In 2013, Guillem Anglada-Escudé, then at the University of Göttingen, Germany, and colleagues observed Proxima Centauri using HARPS, and found some indication of the possible presence of a planet with a period of 11.2 days, or, less likely, 13.6 days or 18.3 days.
The data was not sufficiently conclusive to allow for the discovery of such a planet. The astronomers could not exclude that these were false alarms: the presence of a planet, mimicked by the ever-present noise in the observations. The data was sufficient, on the other hand, to convince Anglada-Escudé to organize a systematic search campaign, dubbed "Pale Red Dot", which would involve extensive additional measurements with the HARPS spectrograph as well as regular luminosity measurements using smaller telescopes, which would allow the astronomers to better take into account the influence of stellar activity. The HARPS measurements were performed on 54 nights between Jan 18th and March 30th, 2016.
Anglada-Escudé, by then at Queen Mary University of London, had also added an outreach component to the campaign, the 'Pale Red Dot' websites, with scientists involved in the measurements writing regular blog articles and charting the campaign’s progress on social media.
The measurements began to show stronger and stronger signs of the presence of a planet. Guillem Anglada-Escudé says: "The first 10 days were promising, the first 20 were consistent with expectations, and at 30 days the result was pretty much definitive, so we started drafting the paper!"
Interpreting the data, however, was difficult. Because the red dwarf Proxima Centauri is active and has a strong magnetic field, astronomers expect that the star’s atmosphere will frequently feature dark, cooler spots: the red dwarf version of the sunspots visible on the surface of our Sun through a (suitably shielded) telescope. Such spots affect the radial velocity measurements, as well: Such star spots show up in the star’s spectrum, and can mimic the presence of a planet where no planet exists.
In order for a detection to be solid, such effects need to be taken into account. In fact, the Alpha Centauri system, a double star system very close to Proxima, and which might even include Proxima as a third component, is the subject of a cautionary tale: The discovery of what was thought between 2012 and about 2015 to be the closest planet outside our Solar system, Alpha Centauri Bb orbiting the star Alpha Centauri B, is now widely regarded as the artefact of a flawed analysis demonstrating the difficulty of extracting weak radial velocity signals from among the various noise sources present in such observations, which prominently includes the effects of stellar spots.

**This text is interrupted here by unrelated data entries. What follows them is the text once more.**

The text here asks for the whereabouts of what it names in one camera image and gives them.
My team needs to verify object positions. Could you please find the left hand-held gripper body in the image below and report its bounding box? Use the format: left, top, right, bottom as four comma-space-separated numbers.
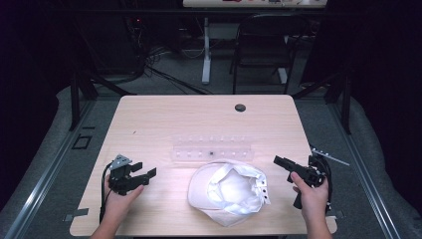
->
107, 153, 149, 196

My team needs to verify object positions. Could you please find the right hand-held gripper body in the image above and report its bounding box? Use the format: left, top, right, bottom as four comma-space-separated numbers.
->
286, 146, 350, 210

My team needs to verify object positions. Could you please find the person's left hand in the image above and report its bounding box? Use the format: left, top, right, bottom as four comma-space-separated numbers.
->
104, 175, 145, 219

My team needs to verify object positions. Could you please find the person's right hand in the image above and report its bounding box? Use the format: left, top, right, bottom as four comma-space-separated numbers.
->
290, 171, 329, 224

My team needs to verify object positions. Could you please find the grey tape strip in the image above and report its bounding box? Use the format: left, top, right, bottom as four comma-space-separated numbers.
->
62, 207, 91, 223

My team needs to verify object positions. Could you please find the black floor tape square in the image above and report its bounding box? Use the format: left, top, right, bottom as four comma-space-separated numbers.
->
71, 133, 94, 150

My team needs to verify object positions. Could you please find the white cap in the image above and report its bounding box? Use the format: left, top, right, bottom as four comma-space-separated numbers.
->
187, 159, 272, 228

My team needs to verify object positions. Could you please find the clear plastic rack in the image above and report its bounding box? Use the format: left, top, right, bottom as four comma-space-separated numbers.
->
170, 133, 256, 164

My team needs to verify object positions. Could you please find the black metal stand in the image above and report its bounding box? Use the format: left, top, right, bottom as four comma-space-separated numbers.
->
291, 70, 353, 135
69, 70, 137, 131

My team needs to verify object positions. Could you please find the white desk leg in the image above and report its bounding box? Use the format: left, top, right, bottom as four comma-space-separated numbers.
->
277, 67, 289, 85
201, 16, 213, 86

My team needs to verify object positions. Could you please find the black chair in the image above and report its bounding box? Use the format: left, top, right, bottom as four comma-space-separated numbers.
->
229, 12, 312, 96

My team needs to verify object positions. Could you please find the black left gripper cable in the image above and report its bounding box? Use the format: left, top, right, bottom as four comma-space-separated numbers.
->
99, 161, 114, 224

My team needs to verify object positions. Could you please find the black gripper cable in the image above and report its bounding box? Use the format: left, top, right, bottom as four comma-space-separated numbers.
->
316, 153, 333, 214
99, 161, 114, 224

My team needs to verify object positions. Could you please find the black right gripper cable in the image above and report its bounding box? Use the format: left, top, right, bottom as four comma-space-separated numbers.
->
316, 153, 333, 214

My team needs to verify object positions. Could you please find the aluminium floor rail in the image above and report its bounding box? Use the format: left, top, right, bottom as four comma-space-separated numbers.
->
325, 99, 403, 239
2, 99, 98, 239

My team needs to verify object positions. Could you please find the bundle of black floor cables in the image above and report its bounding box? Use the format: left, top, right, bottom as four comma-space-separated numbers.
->
124, 15, 214, 97

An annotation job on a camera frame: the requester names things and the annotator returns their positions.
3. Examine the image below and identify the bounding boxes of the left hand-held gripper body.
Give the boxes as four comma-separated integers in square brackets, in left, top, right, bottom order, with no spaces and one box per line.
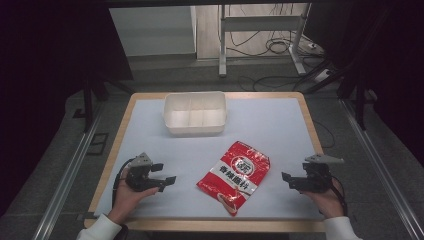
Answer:
[124,152,162,193]

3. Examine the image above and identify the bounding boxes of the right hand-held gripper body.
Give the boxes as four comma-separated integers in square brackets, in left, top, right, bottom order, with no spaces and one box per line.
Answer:
[299,153,345,195]

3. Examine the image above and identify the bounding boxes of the person's left hand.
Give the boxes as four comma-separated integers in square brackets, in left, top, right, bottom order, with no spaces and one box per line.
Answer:
[107,167,161,225]

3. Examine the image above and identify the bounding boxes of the person's right hand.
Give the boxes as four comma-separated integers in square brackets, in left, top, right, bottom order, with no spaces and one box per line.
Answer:
[301,181,346,220]

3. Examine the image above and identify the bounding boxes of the red seasoning packet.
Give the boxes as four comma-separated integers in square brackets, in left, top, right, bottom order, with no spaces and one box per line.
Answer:
[195,140,272,217]

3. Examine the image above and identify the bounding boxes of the white table mat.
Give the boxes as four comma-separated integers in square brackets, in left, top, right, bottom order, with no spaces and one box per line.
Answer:
[93,97,325,221]

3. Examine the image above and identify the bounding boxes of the white divided plastic container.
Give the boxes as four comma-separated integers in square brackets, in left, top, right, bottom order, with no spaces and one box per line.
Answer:
[162,90,228,137]

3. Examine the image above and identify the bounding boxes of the black metal stand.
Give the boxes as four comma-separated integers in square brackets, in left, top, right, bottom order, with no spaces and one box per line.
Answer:
[72,73,134,133]
[336,78,379,132]

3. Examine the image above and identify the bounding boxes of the white power strip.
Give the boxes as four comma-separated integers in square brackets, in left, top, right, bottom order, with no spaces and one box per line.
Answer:
[313,68,334,84]

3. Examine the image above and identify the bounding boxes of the dark curtain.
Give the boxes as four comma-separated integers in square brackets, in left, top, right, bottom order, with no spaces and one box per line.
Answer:
[303,0,424,168]
[0,0,134,218]

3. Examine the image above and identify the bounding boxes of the white cabinet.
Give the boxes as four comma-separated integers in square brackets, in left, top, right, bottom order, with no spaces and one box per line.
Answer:
[109,5,198,58]

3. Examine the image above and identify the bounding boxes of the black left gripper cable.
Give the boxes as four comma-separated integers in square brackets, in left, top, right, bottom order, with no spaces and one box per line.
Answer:
[111,157,137,209]

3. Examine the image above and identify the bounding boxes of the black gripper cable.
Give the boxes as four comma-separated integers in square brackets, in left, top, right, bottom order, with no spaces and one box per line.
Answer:
[111,157,137,209]
[329,174,349,217]

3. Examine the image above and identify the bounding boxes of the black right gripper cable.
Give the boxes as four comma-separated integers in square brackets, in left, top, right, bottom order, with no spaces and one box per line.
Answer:
[329,174,349,217]

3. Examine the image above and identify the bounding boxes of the black floor frame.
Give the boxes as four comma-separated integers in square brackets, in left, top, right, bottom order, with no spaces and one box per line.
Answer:
[85,132,110,156]

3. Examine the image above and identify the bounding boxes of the aluminium rail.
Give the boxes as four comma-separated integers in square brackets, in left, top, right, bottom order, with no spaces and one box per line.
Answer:
[338,98,424,240]
[31,111,103,240]

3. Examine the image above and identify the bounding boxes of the black floor cables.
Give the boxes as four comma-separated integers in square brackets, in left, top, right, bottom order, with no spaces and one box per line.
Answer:
[218,3,336,149]

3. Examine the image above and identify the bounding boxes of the white metal desk frame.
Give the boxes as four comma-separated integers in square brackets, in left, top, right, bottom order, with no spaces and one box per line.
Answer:
[218,3,313,79]

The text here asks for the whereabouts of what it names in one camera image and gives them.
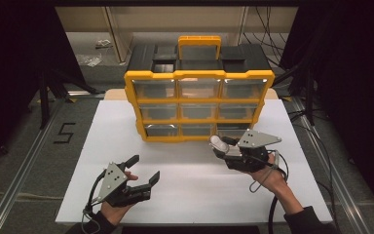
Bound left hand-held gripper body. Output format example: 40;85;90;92
96;161;153;209

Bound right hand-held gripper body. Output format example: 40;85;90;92
225;129;282;174

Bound clear plastic drawer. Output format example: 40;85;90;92
214;127;251;141

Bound silver peanut-shaped metal piece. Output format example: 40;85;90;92
208;135;231;154

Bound yellow black drawer organizer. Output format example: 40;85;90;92
124;34;276;144

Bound person's left hand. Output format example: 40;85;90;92
100;172;139;226

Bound person's right hand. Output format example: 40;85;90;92
247;154;290;199

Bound white table board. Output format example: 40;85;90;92
55;98;334;225

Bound black metal stand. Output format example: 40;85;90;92
272;62;317;127
38;68;106;130

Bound wooden table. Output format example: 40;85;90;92
103;88;280;101

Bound grid of clear organizer compartments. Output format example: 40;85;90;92
132;77;269;137

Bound clear plastic bag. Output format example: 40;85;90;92
76;53;103;68
94;38;113;50

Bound black curtain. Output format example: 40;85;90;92
0;0;86;172
280;0;374;223

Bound white cabinet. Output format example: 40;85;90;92
55;6;300;63

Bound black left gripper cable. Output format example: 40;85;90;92
81;169;109;234

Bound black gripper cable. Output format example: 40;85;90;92
267;149;290;234
81;169;109;234

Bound grey wrist strap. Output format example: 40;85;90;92
248;161;278;194

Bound black floor cables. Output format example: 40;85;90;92
286;106;344;234

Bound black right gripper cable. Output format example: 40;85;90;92
267;149;290;234

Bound aluminium floor rail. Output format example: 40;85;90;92
290;97;369;234
0;97;66;234

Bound beige floor cable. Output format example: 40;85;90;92
0;191;64;201

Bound bundle of black hanging cables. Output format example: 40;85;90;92
240;6;295;67

What clinched the detection were older observations taken by Martin Kürster from the Max Planck Institute for Astronomy and his former PhD student Michael Endl (now at the University of Texas at Austin) and analysed jointly with his former PhD student Mathias Zechmeister (now at the University of Göttingen) during a systematic search for companions of M stars, taken with the UVES spectrograph at ESO’s Very Large Telescope (VLT) during a period of seven years from 2000 to 2007.
Martin Kürster says: "In our earlier measurements, the signal for the planet with a period of 11.2 days is visible." But with this data alone there was no way of telling whether the signal indicates the presence of a planet or is the result of random fluctuations.
Kürsters continues: "When combined with the new measurements, on the other hand, the earlier signal is a strong indication that what the Pale Red Dot campaign discovered is a real planet. False signals due to stellar activity would not have remained stable over the past 17 years.”